**YOUR INSTRUCTIONS:**
Among the lines below, copy exactly those from the one with "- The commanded" through the one with "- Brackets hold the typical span", counting both ends.

**EXERCISE MATERIAL:**
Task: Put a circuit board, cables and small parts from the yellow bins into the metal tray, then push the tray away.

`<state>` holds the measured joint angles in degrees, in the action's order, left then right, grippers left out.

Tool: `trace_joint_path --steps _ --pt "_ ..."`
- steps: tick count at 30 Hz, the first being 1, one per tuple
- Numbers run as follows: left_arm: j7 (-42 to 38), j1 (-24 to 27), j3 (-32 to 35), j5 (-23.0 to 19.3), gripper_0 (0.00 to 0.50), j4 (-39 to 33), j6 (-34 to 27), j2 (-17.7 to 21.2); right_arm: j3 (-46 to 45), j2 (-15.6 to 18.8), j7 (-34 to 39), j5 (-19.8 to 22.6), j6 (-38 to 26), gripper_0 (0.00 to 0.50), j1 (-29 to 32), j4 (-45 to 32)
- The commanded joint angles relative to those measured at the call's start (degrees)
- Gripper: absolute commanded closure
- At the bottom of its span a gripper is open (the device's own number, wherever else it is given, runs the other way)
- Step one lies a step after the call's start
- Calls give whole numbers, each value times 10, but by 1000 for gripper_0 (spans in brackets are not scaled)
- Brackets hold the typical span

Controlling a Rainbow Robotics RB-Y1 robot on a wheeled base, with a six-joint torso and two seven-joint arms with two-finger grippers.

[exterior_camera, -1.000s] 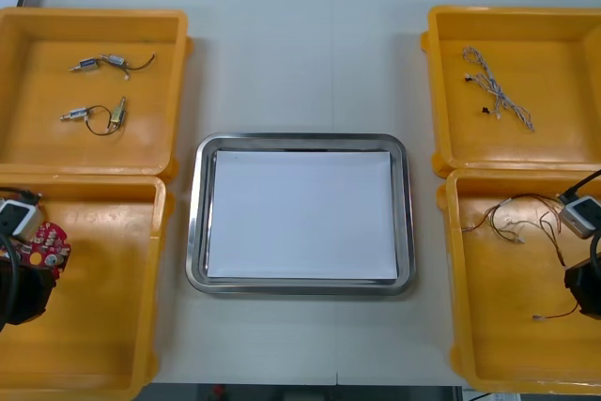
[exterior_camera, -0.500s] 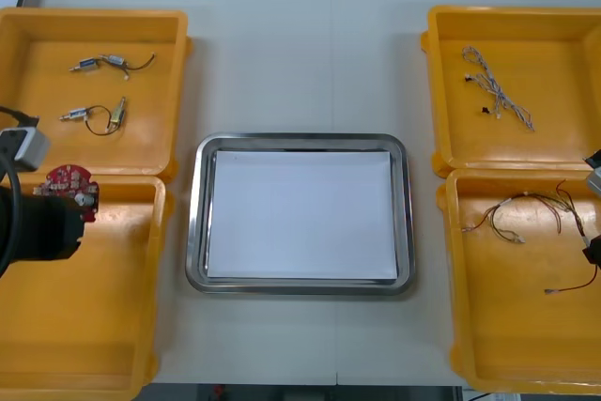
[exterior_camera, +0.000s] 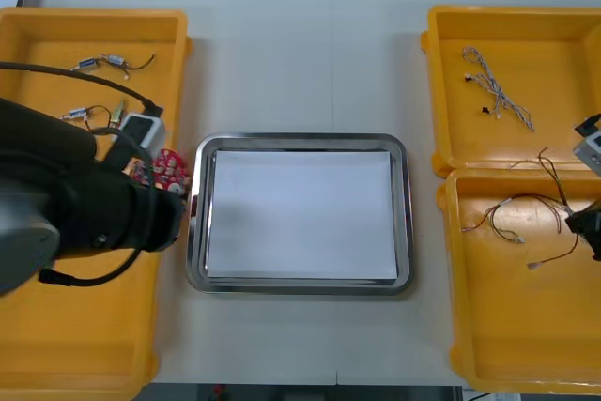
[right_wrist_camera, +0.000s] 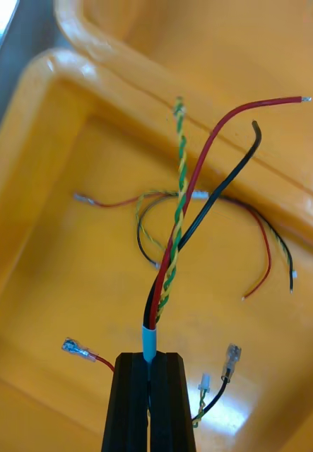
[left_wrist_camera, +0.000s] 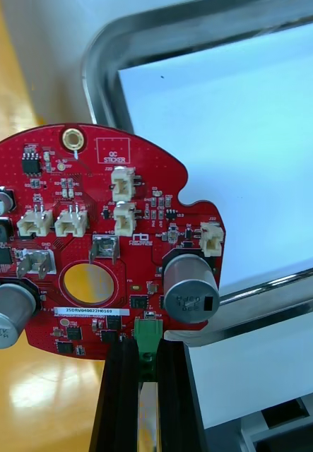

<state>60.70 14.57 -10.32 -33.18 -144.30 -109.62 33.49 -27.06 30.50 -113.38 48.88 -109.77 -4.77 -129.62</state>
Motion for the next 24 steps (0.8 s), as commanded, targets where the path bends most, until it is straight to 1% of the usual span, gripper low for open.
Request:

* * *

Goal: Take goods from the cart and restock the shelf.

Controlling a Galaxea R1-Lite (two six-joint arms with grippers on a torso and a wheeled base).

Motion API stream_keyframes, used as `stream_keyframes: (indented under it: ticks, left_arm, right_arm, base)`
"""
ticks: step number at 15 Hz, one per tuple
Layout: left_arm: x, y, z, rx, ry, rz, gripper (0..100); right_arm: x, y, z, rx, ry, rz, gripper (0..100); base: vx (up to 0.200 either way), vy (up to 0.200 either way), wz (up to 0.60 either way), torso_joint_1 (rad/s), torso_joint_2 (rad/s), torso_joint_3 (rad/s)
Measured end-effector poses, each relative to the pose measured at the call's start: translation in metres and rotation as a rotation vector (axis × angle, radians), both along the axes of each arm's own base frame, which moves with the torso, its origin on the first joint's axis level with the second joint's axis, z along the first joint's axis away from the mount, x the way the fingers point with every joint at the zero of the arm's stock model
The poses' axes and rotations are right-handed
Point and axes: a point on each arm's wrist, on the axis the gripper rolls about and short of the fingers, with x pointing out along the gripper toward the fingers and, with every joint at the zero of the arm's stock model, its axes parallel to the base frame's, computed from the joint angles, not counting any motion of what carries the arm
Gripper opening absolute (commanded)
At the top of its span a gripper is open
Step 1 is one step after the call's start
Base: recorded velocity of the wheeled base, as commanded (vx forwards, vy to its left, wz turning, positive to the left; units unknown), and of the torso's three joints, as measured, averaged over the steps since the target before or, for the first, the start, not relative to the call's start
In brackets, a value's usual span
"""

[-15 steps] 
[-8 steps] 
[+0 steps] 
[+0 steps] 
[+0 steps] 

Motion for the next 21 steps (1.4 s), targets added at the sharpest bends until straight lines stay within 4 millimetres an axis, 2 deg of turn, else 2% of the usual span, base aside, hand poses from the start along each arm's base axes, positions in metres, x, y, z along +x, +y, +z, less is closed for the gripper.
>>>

**ANSWER TO THIS EXERCISE:**
- The commanded joint angles relative to those measured at the call's start (degrees)
- Gripper: absolute commanded closure
- At the bottom of its span a gripper is open (the device's own number, wherever else it is given, runs the other way)
- Step one lies a step after the call's start
- Calls give whole numbers, each value times 10, but by 1000 for gripper_0 (spans in brackets are not scaled)
- Brackets hold the typical span

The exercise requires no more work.